Activity:
Restate the listing below with no word altered.

Information provided:
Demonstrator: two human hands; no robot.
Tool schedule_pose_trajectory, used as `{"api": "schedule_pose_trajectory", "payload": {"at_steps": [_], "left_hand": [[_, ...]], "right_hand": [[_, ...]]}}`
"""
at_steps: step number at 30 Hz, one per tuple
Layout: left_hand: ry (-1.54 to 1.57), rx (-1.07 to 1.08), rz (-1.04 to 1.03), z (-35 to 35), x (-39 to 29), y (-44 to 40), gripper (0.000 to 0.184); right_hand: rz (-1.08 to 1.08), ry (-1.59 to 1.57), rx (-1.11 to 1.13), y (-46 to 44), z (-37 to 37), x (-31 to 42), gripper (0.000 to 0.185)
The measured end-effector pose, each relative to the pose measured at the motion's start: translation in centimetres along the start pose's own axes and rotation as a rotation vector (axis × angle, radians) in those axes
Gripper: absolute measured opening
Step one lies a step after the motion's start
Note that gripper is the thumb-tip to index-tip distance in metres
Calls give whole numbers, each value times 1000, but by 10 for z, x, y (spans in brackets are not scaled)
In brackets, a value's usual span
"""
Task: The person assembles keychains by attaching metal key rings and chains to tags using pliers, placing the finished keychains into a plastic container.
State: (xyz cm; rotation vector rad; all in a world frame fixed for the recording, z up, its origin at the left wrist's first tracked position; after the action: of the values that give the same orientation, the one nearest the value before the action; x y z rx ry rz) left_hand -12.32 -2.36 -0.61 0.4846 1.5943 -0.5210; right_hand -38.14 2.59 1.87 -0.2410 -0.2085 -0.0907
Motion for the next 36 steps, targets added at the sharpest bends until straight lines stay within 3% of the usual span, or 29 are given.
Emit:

Task answer:
Demonstrator: two human hands; no robot.
Tool schedule_pose_trajectory, used as `{"api": "schedule_pose_trajectory", "payload": {"at_steps": [_], "left_hand": [[_, ...]], "right_hand": [[_, ...]]}}`
"""
at_steps: step number at 30 Hz, one per tuple
Layout: left_hand: ry (-1.54 to 1.57), rx (-1.07 to 1.08), rz (-1.04 to 1.03), z (-35 to 35), x (-39 to 29), y (-44 to 40), gripper (0.000 to 0.184); right_hand: rz (-1.08 to 1.08), ry (-1.59 to 1.57), rx (-1.11 to 1.13), y (-46 to 44), z (-37 to 37), x (-31 to 42), gripper (0.000 to 0.185)
The measured end-effector pose, each relative to the pose measured at the motion's start: translation in centimetres along the start pose's own axes and rotation as a rotation vector (axis × angle, radians) in those axes
Gripper: absolute measured opening
Step one lies a step after the motion's start
Note that gripper is the thumb-tip to index-tip distance in metres
Calls give whole numbers, each value times 1000, but by 10 for z, x, y (spans in brackets are not scaled)
In brackets, a value's usual span
"""
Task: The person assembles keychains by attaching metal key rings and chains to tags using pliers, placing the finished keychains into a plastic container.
State: (xyz cm; rotation vector rad; all in a world frame fixed for the recording, z up, its origin at the left wrist's first tracked position; after the action: of the values that give the same orientation, the one nearest the value before the action; x y z rx ry rz) left_hand -12.32 -2.36 -0.61 0.4846 1.5943 -0.5210; right_hand -38.14 2.59 1.87 -0.2410 -0.2085 -0.0907
Motion for the next 36 steps, targets added at the sharpest bends until straight lines stay within 3% of the usual span, or 29 are given.
Emit:

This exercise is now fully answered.